__About this exercise__. What lines of the data below hold the string "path"? Copy each one.

__Collected material__.

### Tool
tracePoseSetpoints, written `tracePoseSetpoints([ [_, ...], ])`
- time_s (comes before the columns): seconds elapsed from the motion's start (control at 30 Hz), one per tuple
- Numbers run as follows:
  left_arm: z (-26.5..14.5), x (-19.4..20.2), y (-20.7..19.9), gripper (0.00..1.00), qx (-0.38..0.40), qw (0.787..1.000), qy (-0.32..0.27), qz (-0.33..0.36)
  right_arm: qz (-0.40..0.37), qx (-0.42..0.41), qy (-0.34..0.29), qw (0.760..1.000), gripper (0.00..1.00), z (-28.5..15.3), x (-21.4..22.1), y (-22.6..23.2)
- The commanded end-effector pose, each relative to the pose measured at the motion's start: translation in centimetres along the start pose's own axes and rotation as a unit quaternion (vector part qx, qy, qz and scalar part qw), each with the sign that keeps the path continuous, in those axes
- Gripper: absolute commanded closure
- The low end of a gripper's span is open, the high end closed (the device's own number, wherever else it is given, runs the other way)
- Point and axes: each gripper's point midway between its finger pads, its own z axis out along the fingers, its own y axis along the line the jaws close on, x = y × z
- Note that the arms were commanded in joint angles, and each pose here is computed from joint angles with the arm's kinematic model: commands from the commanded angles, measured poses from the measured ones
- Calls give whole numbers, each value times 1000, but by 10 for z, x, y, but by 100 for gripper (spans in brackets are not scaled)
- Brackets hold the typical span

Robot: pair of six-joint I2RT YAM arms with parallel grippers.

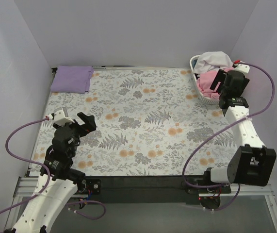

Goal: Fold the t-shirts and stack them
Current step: Grab the tshirt from the pile

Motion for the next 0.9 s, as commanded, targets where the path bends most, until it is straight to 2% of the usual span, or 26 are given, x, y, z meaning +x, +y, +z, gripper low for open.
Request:
tracePoseSetpoints([
  [0.0,-2,-6,-3,3,11,1000,-13,6,56,-12,-24,998,10,41,-26,-4],
  [0.13,-3,-5,-3,4,13,1000,-12,9,61,-49,4,997,17,84,-16,7],
  [0.17,-3,-6,-4,4,14,1000,-14,8,62,-51,15,997,23,96,-10,8],
  [0.33,-2,-5,-4,5,16,1000,-12,10,32,-52,35,998,38,117,6,5],
  [0.37,-2,-5,-4,5,17,1000,-12,11,30,-53,33,998,52,117,6,4],
  [0.43,-2,-4,-5,5,18,1000,-11,11,24,-60,36,997,63,120,9,3],
  [0.47,-2,-5,-4,5,16,1000,-12,12,20,-64,38,997,76,121,10,4],
  [0.53,-2,-5,-4,5,16,1000,-12,12,8,-72,41,997,86,124,13,5],
  [0.57,-2,-5,-4,5,16,1000,-12,13,5,-74,42,996,96,125,14,5],
  [0.7,-1,-4,-4,5,14,1000,-9,14,-4,-93,37,995,99,119,10,10],
  [0.8,0,-3,-3,5,13,1000,-9,15,-11,-103,0,995,99,96,-23,12],
  [0.87,0,-3,-3,5,13,1000,-9,15,-8,-120,-40,992,99,69,-59,17],
])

__Solution for this task__.
- The commanded end-effector pose, each relative to the pose measured at the motion's start: translation in centimetres along the start pose's own axes and rotation as a unit quaternion (vector part qx, qy, qz and scalar part qw), each with the sign that keeps the path continuous, in those axes
Motion for the next 0.9 s, as commanded, targets where the path bends most, until it is straight to 2% of the usual span, or 26 are given, x, y, z meaning +x, +y, +z, gripper low for open.

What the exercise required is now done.